Friday, October 30, 2009

"Energy Healings" - Hype or Healthy?

I live in Sedona, Arizona, a somewhat new-age community where there is an "energy healer" on every block. But in the off-chance that you may not have this luxury, let me describe what I'm talking about. There's a new study just published in a respected scientific journal that reviews the science behind a growing, worldwide interest in what the authors call "biofield therapies." These therapies are often practiced under common names such as Reiki, Therapeutic Touch and Healing Touch.

Biofield therapies, which claim to use subtle energy to stimulate the body's healing process, are promising complementary interventions for pain reduction in a number of conditions, reducing anxiety for hospitalized patients and reducing agitated behaviors in dementia, over and above what standard treatments can achieve. However, longer-term effects are less clear. Dr. Shamini Jain (UCLA) and Dr. Paul Mills (University of California, San Diego) published their review of the science behind biofield therapies in this week's Journal of Behavioral Medicine.

A significant number of patients use Reiki, Therapeutic Touch or Healing Touch despite very little which proves that they work. These techniques have been used over millennia in various cultural communities to heal physical and mental disorders. They have only recently been under the scrutiny of current Western scientific methods.

Jain and Mills did a detailed review of 66 clinical studies looking at biofield therapies in different patient populations with a range of ailments. They examine the strength of the evidence for the efficacy of these complementary therapies.
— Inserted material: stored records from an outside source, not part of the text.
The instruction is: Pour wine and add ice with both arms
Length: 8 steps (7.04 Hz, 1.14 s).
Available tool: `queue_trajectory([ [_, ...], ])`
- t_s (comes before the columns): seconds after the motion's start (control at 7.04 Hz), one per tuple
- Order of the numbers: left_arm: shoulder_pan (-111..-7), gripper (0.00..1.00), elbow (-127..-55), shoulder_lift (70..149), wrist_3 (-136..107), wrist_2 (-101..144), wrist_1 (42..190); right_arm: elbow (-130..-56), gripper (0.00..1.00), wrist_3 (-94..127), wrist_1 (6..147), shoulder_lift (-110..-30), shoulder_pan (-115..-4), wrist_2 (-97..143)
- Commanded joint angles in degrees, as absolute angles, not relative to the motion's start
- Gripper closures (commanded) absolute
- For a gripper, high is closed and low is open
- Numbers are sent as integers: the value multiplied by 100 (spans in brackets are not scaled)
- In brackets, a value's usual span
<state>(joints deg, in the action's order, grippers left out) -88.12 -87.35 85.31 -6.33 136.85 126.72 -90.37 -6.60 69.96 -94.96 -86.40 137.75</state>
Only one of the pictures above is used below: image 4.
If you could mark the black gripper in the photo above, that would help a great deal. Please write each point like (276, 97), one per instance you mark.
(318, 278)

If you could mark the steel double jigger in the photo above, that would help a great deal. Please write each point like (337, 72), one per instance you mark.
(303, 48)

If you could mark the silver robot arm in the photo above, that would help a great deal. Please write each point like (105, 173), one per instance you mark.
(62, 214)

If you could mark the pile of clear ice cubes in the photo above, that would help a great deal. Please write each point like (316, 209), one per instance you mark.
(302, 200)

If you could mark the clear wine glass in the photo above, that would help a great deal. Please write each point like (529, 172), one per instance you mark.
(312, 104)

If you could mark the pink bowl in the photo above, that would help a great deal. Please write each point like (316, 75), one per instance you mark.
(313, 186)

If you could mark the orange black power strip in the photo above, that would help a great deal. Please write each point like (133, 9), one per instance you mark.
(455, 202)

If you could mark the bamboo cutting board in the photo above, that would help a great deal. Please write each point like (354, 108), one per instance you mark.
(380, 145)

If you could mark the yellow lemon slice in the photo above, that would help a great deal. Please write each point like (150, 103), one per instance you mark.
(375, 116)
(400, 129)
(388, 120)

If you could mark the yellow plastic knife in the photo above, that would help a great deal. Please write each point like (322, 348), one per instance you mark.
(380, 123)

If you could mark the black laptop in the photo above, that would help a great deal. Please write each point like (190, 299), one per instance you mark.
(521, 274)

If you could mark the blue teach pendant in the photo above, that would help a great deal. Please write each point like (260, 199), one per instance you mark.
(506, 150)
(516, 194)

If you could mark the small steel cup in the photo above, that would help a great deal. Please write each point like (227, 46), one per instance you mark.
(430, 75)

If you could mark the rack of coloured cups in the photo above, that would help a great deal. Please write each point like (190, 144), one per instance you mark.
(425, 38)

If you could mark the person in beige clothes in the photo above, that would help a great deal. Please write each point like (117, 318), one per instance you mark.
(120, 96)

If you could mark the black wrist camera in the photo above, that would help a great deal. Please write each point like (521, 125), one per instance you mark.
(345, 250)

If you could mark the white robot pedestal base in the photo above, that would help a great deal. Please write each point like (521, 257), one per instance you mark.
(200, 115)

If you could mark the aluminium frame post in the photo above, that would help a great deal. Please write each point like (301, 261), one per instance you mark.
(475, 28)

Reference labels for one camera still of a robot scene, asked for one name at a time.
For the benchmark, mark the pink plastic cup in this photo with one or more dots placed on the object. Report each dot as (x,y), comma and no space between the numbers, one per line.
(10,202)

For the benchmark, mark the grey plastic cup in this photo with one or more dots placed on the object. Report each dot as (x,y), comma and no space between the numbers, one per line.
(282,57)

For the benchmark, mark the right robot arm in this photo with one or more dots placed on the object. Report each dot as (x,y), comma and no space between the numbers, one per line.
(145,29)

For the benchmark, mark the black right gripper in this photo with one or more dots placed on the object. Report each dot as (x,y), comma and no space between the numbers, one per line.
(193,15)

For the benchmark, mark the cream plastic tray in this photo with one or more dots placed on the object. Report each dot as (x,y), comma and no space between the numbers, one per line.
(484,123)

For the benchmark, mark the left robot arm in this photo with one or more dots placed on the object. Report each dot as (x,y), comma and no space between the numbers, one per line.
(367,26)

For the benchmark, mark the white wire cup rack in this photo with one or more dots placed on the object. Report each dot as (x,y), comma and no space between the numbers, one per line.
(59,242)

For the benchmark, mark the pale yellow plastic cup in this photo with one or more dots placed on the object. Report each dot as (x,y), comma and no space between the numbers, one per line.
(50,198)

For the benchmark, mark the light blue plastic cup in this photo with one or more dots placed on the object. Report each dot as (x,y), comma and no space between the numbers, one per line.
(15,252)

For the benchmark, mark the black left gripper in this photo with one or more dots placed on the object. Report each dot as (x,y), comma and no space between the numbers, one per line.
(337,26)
While they consider the published work on this science to be of average quality, in scientific terms, they do indeed find strong evidence that biofield therapies reduce pain intensity in free-living populations, and moderate evidence that they are effective at lowering pain in hospitalized patients as well as in patients with cancer.

There is also moderate evidence that these therapies ease agitated behaviors in dementia and moderate evidence that they reduce anxiety in hospitalized patients. The authors found inconclusive evidence for biofield therapies on symptoms of fatigue and quality of life in cancer patients, as well as for overall pain reduction, and anxiety management in cardiovascular patients. It is clear from this analysis of the data that something is going on with Biofield therapy work, and that some people can benefit greatly from the practice.